**WORK REQUEST**:
Wherever "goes" appears in a line of the listing, report that line.

BEGIN

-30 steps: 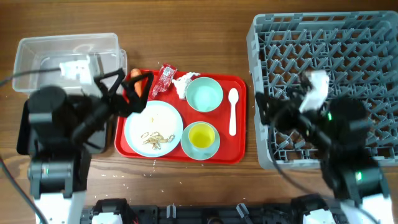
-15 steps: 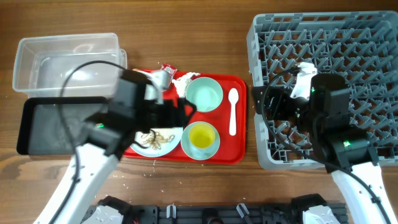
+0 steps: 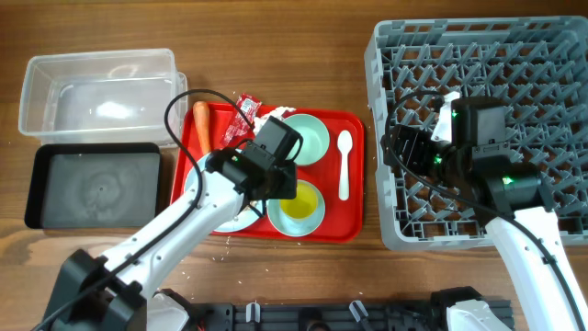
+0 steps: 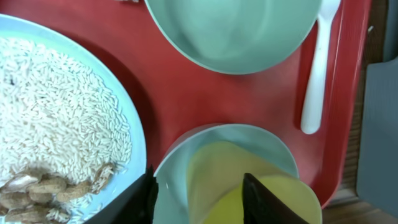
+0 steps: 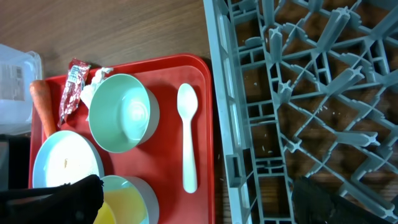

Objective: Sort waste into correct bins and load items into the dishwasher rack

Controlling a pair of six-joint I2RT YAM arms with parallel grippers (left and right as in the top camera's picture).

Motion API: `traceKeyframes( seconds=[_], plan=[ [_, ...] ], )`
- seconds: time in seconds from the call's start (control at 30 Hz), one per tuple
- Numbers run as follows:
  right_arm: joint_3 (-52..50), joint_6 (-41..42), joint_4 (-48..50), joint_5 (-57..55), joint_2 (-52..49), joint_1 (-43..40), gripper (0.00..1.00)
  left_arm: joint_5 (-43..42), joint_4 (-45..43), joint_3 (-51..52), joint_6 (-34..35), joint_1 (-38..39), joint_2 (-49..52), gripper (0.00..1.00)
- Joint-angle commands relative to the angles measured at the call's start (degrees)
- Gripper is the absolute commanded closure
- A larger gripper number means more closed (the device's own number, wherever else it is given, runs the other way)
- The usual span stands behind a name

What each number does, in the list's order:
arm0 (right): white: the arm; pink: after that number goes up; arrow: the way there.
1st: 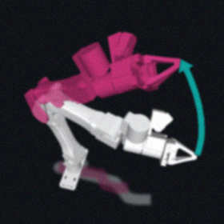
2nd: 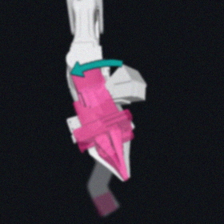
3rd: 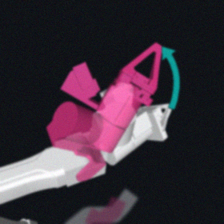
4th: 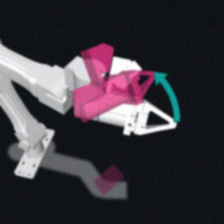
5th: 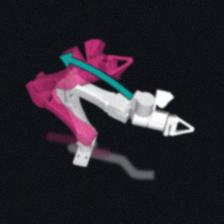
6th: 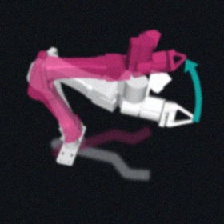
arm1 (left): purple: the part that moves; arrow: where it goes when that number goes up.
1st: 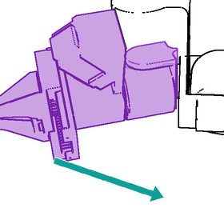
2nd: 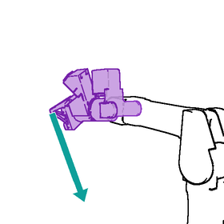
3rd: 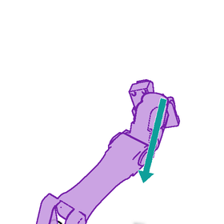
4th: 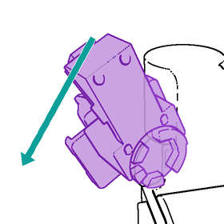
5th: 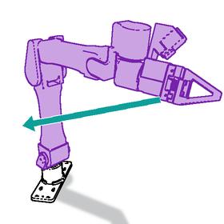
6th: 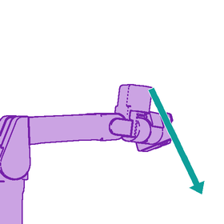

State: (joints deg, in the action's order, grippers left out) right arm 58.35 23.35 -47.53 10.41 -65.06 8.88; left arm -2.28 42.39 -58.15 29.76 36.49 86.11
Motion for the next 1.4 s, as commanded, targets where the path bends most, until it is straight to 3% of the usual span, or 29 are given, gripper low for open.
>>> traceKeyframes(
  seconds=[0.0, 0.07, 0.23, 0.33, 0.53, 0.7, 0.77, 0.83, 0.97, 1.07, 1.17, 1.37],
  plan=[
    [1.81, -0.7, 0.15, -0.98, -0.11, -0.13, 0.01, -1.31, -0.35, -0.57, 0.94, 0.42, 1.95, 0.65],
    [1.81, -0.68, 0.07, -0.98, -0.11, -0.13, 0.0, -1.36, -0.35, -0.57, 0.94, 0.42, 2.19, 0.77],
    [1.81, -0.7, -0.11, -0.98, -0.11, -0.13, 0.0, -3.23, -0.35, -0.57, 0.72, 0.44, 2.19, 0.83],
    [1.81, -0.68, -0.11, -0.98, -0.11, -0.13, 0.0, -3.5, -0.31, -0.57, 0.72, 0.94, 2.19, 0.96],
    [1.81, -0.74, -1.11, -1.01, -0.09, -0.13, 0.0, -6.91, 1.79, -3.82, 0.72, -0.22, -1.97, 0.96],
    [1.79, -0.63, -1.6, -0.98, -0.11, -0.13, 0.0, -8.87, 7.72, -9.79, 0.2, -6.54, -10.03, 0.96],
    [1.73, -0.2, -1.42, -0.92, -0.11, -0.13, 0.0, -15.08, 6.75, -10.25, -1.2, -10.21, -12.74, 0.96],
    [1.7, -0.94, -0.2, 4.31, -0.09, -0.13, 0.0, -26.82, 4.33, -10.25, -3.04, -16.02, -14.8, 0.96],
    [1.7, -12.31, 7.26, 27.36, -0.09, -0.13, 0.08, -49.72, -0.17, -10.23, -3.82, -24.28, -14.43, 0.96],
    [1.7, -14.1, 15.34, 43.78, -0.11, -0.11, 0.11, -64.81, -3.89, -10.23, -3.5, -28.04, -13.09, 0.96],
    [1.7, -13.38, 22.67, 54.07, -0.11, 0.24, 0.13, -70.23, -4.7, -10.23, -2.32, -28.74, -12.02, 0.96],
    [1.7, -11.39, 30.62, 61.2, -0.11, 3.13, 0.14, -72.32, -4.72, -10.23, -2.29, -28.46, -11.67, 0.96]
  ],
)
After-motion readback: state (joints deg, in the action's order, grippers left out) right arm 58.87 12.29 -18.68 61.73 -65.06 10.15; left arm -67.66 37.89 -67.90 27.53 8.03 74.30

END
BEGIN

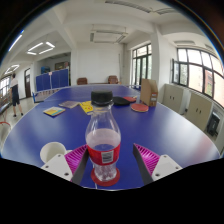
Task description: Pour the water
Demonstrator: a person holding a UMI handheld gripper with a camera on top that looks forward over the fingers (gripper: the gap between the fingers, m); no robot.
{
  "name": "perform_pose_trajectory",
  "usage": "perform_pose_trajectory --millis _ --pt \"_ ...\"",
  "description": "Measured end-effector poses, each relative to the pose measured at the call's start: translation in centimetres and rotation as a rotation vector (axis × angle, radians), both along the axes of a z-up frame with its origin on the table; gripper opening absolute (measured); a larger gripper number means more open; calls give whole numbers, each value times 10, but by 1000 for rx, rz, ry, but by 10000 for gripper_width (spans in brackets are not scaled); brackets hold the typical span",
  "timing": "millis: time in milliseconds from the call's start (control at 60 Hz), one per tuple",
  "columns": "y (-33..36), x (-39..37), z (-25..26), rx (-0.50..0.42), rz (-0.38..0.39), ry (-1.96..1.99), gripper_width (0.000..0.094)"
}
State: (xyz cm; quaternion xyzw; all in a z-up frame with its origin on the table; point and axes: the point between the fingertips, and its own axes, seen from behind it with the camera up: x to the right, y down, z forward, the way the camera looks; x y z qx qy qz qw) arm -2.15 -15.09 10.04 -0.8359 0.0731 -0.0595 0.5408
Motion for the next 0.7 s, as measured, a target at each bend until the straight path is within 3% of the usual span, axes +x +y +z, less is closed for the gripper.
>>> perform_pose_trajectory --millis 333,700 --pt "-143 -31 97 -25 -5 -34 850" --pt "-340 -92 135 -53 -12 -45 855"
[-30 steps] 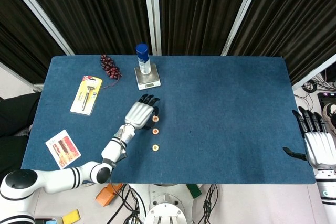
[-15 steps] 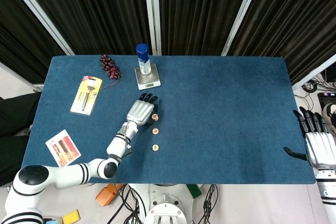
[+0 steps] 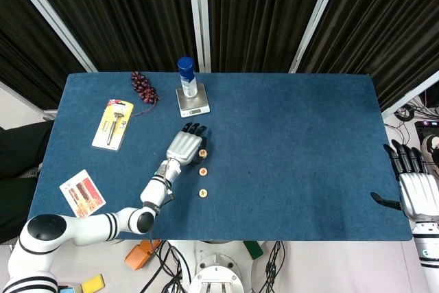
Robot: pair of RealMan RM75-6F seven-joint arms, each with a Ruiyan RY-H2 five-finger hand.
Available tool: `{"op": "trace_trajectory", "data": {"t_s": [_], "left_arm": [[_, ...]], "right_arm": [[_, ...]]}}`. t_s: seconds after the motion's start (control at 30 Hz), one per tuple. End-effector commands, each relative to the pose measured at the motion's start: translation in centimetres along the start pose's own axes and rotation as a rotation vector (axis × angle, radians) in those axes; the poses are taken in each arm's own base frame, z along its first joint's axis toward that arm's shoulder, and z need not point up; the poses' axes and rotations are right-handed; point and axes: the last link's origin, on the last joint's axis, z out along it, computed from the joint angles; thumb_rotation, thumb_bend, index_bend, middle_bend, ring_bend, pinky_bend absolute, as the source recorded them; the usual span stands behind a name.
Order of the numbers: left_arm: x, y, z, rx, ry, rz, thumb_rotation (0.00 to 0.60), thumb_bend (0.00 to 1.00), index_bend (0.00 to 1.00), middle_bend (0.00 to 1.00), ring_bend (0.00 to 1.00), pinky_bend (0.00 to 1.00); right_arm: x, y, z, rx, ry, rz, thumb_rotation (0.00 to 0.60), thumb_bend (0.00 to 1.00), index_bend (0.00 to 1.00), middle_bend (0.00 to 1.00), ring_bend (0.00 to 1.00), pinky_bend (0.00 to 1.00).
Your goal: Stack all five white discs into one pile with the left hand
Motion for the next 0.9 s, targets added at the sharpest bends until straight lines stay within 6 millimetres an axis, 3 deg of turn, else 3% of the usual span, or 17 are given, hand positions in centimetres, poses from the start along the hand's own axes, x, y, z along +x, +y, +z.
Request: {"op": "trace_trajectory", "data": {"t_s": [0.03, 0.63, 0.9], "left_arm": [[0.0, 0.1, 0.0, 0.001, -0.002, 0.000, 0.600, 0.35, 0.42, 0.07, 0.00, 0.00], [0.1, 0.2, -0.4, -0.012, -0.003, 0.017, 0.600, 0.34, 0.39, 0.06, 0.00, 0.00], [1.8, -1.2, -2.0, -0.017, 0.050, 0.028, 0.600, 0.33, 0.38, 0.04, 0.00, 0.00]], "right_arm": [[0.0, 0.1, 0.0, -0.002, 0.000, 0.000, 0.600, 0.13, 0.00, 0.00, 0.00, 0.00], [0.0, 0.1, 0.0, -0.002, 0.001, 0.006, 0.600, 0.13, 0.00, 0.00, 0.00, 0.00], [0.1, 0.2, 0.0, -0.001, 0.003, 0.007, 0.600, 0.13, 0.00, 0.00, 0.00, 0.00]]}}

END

**RESULT FOR THIS EXERCISE**:
arm0 (right): white: the arm; pink: after that number goes up; arrow: the way there.
arm1 (left): purple: the part that moves; arrow: where it goes when that number goes up.

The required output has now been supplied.